I ran across this comment in Spiegel Online International:

…when the EU ambassadors agreed to a common statement at the World Health Organization in Geneva, the British representative vetoed the move, saying the issue wasn’t a matter of foreign policy but of health policy — and therefore fell under national sovereignty.

The British have been using similar nit-picking arguments in other UN organizations….

This is the model followed by our home-grown Progressives, who also think national sovereignty is a nit-pick.

It’s part and parcel with the meddling of our government in other nations’ internal affairs: sovereignty be d***ed; they should listen to their betters.  Our State Department, for instance, presumes to instruct Israel on its internal legislative workings, decrying the alleged endangerment of democratic principles that must result from proposed legislation that would limit foreign funding of their domestic NGOs.

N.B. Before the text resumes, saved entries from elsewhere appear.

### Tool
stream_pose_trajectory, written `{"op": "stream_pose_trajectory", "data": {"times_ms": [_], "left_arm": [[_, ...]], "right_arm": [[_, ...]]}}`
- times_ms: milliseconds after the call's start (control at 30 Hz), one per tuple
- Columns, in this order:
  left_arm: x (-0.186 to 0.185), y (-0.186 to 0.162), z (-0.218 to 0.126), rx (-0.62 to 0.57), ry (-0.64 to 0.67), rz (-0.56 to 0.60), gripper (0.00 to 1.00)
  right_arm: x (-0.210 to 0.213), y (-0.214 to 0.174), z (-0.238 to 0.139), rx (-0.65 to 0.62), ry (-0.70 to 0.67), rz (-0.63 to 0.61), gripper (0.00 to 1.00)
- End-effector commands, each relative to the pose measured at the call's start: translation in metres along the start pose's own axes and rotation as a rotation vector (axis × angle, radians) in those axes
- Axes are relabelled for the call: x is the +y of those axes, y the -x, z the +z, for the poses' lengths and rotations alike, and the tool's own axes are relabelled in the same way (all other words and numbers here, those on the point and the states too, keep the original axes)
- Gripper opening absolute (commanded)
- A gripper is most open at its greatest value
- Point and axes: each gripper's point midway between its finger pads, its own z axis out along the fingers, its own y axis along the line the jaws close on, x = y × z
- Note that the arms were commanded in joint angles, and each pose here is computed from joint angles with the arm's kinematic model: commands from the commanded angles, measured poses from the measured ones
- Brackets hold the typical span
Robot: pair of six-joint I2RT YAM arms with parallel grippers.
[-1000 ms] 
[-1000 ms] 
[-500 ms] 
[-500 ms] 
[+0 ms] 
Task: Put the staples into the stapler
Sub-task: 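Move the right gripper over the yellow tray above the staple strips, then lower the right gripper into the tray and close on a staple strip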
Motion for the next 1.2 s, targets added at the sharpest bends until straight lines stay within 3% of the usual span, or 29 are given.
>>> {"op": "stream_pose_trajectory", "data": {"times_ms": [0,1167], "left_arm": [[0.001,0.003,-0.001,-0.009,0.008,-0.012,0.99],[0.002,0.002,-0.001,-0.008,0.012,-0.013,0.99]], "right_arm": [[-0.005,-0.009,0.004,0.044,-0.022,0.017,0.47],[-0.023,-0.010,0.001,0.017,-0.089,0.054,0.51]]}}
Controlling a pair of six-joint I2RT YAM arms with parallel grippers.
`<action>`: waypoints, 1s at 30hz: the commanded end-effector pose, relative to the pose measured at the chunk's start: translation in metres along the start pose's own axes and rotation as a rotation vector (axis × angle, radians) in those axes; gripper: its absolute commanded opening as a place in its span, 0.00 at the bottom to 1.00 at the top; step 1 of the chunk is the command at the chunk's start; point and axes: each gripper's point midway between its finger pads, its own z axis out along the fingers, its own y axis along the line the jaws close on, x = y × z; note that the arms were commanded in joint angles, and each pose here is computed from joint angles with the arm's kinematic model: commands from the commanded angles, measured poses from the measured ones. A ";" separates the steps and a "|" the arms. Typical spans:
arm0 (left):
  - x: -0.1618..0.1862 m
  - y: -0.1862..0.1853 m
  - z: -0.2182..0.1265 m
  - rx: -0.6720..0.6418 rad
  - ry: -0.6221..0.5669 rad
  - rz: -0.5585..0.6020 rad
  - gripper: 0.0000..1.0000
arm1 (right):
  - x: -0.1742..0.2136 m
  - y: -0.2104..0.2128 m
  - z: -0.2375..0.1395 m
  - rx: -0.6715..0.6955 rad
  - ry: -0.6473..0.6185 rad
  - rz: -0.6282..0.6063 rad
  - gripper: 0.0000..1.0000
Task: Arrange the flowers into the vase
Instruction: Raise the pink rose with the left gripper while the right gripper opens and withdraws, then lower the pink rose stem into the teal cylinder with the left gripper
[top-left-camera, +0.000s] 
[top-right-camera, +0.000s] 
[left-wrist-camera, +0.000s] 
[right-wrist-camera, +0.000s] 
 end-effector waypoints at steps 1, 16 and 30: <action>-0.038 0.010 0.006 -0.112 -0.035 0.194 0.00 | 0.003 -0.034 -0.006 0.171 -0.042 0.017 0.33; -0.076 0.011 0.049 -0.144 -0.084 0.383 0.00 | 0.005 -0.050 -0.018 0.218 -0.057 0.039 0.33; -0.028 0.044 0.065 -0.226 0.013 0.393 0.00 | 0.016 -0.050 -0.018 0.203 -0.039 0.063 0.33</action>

It’s also of a kind with the Progressives’ respect for the sovereignty of American citizens in our own country.  While there is legitimate argument over the efficacy and the legality of State-passed illegal immigration laws, for instance, these arguments are domestic matters.  Their progress through the American Federal Court system is a purely internal discussion that can be resolved only by American citizens among themselves and through their government representatives.  Yet the Obama administration has turned these domestic concerns over to foreign nations for resolution: Obama actively encourages Mexican, Argentinian, Brazilian, et al., intervention into the court cases currently in progress concerning Arizona’s and Georgia’s illegal immigration laws.